- Directions:
For each line below that includes the string "good", show the whole line.

*** Source material ***

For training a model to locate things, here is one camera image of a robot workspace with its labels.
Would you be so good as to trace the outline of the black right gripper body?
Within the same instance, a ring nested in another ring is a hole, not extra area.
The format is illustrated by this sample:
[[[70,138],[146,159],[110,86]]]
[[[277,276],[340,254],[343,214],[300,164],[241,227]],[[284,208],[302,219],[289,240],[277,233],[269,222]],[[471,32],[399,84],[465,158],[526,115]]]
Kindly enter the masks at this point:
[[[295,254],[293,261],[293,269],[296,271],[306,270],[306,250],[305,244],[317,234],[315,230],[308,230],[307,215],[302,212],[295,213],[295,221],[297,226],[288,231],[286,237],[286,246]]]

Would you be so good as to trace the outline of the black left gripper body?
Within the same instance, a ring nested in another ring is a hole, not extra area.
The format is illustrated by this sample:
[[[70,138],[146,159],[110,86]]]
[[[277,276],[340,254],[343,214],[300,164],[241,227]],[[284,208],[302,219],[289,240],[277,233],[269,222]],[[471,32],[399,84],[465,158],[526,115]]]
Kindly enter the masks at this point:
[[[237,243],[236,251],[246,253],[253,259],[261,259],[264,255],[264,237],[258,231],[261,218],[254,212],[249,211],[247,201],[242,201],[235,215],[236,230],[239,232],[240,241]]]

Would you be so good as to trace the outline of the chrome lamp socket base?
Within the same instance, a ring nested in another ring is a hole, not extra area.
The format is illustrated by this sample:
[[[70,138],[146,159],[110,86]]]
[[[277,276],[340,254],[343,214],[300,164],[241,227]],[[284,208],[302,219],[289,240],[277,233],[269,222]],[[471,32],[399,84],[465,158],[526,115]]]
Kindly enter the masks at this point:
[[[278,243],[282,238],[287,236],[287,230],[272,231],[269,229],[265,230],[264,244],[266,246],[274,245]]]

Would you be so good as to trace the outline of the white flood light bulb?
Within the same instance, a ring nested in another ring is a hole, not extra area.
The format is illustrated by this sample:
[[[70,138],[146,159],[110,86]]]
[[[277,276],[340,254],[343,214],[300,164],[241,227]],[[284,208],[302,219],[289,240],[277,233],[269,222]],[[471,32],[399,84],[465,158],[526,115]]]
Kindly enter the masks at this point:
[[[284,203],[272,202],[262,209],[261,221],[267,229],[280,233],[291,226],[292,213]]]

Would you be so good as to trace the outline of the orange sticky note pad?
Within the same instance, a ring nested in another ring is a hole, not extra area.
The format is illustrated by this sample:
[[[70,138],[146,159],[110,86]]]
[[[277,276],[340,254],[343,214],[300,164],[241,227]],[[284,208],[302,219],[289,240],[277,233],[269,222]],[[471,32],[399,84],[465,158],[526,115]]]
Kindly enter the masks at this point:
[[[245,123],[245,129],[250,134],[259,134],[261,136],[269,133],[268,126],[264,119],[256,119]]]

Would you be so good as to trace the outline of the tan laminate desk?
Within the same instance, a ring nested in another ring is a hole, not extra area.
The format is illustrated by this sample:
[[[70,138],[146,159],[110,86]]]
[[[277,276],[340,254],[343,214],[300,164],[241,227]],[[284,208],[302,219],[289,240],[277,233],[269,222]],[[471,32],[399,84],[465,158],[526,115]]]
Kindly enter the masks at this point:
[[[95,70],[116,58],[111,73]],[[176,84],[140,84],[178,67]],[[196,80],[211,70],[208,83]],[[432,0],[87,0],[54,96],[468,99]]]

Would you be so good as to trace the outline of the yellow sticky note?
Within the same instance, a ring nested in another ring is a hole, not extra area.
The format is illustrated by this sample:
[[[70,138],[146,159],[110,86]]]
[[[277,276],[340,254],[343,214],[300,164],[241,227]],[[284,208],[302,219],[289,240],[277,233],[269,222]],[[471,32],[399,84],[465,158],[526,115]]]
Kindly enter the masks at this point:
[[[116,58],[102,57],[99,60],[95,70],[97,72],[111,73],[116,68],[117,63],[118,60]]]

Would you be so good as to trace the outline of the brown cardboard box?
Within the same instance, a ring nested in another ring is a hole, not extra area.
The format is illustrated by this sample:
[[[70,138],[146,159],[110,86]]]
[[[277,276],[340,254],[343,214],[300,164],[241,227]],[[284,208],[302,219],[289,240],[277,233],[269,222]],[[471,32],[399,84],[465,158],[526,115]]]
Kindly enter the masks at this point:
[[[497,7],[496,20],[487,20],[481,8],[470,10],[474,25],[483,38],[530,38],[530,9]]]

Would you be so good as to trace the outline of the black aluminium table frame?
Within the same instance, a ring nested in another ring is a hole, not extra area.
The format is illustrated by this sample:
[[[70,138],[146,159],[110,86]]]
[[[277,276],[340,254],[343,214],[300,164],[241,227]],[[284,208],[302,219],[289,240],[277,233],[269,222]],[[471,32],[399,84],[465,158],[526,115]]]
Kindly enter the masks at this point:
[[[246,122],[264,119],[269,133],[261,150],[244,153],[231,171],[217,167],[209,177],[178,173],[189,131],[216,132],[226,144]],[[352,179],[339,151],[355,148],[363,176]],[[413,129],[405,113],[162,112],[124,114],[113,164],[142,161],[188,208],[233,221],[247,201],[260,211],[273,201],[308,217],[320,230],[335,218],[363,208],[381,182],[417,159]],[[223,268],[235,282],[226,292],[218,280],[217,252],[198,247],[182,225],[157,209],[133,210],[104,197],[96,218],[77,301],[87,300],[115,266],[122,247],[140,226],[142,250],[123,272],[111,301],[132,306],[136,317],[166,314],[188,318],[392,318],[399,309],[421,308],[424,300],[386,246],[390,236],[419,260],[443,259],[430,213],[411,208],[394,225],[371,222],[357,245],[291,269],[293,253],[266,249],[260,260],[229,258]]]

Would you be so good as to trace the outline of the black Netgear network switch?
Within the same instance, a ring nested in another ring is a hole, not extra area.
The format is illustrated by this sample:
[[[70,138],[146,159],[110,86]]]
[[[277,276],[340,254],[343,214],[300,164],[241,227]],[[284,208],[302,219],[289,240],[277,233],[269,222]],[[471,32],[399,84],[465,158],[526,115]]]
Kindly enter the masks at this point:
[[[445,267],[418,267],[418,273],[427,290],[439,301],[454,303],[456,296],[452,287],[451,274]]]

*** End of Source material ***

- Answer to this exercise:
Would you be so good as to trace the outline of the black right gripper body?
Would you be so good as to trace the outline of the black left gripper body?
Would you be so good as to trace the outline of the chrome lamp socket base?
Would you be so good as to trace the outline of the white flood light bulb?
Would you be so good as to trace the outline of the orange sticky note pad?
Would you be so good as to trace the outline of the tan laminate desk?
Would you be so good as to trace the outline of the yellow sticky note?
Would you be so good as to trace the outline of the brown cardboard box?
Would you be so good as to trace the outline of the black aluminium table frame?
Would you be so good as to trace the outline of the black Netgear network switch?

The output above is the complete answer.